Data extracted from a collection
- - - - -
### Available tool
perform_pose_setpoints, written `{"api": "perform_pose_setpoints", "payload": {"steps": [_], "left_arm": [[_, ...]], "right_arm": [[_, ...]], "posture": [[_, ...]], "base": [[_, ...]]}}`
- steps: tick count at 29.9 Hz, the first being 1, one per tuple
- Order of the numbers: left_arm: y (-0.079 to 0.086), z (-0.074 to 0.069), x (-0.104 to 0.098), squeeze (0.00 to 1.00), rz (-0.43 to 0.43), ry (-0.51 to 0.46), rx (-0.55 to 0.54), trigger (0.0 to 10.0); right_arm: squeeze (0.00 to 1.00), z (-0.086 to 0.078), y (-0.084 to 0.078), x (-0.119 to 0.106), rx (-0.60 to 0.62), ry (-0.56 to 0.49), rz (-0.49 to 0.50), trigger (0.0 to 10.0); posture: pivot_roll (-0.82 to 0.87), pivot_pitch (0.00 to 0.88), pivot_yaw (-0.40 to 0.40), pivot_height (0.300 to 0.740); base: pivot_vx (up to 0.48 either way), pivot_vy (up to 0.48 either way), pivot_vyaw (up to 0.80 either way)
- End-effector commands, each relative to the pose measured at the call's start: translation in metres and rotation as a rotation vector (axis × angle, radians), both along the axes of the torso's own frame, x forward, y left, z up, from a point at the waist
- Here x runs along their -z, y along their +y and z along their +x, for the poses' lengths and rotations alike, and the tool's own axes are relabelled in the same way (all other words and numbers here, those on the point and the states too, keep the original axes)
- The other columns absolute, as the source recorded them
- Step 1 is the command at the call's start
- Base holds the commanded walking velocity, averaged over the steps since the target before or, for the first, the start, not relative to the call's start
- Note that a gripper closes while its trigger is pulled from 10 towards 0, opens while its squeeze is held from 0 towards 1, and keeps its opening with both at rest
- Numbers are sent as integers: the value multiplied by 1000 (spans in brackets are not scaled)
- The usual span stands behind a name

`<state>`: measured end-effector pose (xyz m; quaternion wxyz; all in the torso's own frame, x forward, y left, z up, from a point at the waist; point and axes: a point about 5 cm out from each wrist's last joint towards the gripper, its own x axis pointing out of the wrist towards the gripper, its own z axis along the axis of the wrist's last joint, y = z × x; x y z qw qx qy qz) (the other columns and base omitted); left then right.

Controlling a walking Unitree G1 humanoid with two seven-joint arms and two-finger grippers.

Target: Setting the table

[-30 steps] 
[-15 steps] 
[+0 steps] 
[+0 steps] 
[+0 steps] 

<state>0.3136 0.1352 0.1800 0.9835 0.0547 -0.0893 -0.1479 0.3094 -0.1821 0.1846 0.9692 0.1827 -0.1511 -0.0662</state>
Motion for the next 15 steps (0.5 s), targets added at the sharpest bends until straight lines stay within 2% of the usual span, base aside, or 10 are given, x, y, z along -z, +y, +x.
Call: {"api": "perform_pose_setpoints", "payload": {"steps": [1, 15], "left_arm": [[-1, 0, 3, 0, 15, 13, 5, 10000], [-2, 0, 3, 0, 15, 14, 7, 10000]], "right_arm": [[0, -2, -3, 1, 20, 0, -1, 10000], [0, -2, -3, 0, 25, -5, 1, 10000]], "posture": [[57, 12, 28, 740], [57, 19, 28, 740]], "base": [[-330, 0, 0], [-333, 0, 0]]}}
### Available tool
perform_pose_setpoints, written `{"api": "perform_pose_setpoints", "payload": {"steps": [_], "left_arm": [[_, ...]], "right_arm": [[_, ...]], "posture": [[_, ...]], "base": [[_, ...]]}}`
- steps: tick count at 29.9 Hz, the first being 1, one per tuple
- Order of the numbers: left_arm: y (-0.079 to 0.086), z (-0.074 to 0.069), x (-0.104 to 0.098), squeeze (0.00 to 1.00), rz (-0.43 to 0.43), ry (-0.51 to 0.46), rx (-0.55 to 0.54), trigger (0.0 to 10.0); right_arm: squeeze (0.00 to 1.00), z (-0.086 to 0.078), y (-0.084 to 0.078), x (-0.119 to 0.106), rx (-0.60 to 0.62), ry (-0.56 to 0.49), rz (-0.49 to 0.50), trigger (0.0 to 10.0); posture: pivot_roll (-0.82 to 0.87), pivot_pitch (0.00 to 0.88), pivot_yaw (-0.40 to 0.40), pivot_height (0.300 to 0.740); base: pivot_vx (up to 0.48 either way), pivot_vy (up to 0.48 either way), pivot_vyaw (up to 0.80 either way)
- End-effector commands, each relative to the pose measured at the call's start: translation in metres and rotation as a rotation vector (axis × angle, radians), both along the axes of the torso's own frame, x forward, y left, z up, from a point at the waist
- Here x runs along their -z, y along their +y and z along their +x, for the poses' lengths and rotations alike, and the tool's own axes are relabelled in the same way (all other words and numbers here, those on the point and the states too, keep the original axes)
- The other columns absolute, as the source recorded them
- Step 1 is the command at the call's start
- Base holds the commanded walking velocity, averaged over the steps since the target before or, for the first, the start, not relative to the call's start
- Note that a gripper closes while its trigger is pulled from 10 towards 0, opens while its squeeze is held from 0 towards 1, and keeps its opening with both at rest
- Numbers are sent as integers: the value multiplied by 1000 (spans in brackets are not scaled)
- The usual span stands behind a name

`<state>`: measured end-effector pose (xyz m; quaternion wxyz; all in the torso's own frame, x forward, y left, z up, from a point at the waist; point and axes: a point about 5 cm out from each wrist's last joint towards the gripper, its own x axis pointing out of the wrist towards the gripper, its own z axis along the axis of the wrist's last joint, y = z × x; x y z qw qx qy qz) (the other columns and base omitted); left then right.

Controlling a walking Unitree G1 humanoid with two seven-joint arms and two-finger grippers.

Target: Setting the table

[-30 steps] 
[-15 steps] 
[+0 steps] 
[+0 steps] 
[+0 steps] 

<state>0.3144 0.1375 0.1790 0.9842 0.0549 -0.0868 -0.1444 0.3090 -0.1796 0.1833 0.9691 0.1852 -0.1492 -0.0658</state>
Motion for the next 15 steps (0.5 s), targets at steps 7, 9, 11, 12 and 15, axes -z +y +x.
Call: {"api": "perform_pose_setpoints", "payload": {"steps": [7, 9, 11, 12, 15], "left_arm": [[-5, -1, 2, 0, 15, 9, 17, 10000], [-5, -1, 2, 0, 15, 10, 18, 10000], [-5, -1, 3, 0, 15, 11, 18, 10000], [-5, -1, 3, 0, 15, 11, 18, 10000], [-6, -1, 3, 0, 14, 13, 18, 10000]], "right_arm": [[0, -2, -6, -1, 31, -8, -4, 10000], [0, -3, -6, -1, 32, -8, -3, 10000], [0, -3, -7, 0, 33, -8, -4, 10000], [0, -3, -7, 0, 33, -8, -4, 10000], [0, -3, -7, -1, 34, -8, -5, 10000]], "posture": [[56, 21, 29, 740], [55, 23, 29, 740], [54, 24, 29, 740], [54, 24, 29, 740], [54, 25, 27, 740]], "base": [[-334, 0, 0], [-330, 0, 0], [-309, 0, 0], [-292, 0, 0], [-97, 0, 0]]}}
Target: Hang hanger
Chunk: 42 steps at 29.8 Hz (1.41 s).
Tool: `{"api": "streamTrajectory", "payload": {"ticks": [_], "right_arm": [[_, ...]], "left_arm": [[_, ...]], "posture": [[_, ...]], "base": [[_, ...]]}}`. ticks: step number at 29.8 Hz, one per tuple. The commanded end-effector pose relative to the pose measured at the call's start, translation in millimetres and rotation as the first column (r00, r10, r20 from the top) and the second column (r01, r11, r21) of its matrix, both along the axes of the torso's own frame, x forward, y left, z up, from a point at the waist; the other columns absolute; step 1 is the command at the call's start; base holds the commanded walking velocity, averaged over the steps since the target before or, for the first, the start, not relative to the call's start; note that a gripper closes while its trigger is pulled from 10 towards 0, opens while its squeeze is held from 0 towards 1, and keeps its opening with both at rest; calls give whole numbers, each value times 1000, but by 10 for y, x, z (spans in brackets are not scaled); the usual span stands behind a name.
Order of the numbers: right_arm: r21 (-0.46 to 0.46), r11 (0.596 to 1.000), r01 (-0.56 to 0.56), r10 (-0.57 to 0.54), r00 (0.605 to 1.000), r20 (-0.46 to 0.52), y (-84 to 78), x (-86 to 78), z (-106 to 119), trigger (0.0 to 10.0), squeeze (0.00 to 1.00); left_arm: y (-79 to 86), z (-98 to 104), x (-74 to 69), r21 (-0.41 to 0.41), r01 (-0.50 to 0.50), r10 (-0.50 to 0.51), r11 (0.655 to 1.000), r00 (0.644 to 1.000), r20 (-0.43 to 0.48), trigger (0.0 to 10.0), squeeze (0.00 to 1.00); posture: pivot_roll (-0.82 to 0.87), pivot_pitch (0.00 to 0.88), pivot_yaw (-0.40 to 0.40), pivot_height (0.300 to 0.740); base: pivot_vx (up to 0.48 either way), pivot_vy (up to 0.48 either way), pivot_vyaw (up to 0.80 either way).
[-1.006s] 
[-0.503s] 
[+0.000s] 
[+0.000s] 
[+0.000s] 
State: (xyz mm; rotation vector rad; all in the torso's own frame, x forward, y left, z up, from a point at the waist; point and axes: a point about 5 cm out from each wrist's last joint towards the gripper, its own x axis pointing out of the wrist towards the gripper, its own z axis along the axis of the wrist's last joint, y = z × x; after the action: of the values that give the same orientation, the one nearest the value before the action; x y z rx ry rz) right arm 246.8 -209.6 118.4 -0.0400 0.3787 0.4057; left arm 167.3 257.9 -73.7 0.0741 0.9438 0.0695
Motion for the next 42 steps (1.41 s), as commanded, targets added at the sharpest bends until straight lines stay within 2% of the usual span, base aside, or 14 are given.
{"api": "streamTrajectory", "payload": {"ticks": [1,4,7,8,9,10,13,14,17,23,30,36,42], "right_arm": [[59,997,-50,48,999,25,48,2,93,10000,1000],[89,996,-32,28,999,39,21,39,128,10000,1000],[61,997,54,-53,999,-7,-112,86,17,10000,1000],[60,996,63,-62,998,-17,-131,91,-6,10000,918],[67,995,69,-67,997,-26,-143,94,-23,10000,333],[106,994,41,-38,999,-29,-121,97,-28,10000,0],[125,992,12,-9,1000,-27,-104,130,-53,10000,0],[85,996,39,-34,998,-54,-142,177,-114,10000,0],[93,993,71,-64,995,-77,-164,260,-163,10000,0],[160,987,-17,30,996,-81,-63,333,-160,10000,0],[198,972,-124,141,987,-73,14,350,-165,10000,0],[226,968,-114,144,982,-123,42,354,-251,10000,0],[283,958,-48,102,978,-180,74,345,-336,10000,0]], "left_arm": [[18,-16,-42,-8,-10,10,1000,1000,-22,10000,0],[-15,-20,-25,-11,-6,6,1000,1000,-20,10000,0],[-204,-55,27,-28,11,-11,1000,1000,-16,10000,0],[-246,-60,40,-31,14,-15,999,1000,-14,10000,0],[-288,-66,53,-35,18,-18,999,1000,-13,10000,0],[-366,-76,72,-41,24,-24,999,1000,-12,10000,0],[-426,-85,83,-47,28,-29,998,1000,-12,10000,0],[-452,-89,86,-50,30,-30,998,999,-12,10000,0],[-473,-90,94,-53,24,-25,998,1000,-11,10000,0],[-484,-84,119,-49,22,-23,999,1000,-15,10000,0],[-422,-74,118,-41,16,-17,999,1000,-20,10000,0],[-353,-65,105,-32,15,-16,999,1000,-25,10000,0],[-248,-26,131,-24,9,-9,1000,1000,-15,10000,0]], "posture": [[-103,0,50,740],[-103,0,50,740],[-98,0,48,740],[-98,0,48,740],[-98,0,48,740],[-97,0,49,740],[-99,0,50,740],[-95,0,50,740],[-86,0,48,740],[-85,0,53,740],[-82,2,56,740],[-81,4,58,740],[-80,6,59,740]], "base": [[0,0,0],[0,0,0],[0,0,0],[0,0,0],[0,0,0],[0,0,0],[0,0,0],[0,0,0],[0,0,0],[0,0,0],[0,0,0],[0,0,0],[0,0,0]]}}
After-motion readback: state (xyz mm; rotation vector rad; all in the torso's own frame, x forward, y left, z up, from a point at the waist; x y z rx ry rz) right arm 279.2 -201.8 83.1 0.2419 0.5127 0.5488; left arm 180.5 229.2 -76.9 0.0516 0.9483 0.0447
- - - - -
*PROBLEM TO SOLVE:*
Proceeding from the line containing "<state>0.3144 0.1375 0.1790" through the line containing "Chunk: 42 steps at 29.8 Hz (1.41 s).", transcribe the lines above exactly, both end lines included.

*ANSWER TO THIS TASK:*
<state>0.3144 0.1375 0.1790 0.9842 0.0549 -0.0868 -0.1444 0.3090 -0.1796 0.1833 0.9691 0.1852 -0.1492 -0.0658</state>
Motion for the next 15 steps (0.5 s), targets at steps 7, 9, 11, 12 and 15, axes -z +y +x.
Call: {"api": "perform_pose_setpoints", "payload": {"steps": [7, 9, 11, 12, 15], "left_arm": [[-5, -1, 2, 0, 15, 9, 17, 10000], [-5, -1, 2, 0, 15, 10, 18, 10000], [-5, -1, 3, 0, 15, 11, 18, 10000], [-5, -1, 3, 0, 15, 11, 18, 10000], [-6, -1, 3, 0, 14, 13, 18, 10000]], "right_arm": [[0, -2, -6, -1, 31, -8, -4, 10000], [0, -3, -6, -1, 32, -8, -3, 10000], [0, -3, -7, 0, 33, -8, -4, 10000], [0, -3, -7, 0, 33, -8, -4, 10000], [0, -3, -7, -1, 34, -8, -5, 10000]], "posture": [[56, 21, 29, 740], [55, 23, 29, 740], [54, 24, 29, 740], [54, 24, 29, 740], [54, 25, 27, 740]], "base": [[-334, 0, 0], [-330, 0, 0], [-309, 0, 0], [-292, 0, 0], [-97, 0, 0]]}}
Target: Hang hanger
Chunk: 42 steps at 29.8 Hz (1.41 s).

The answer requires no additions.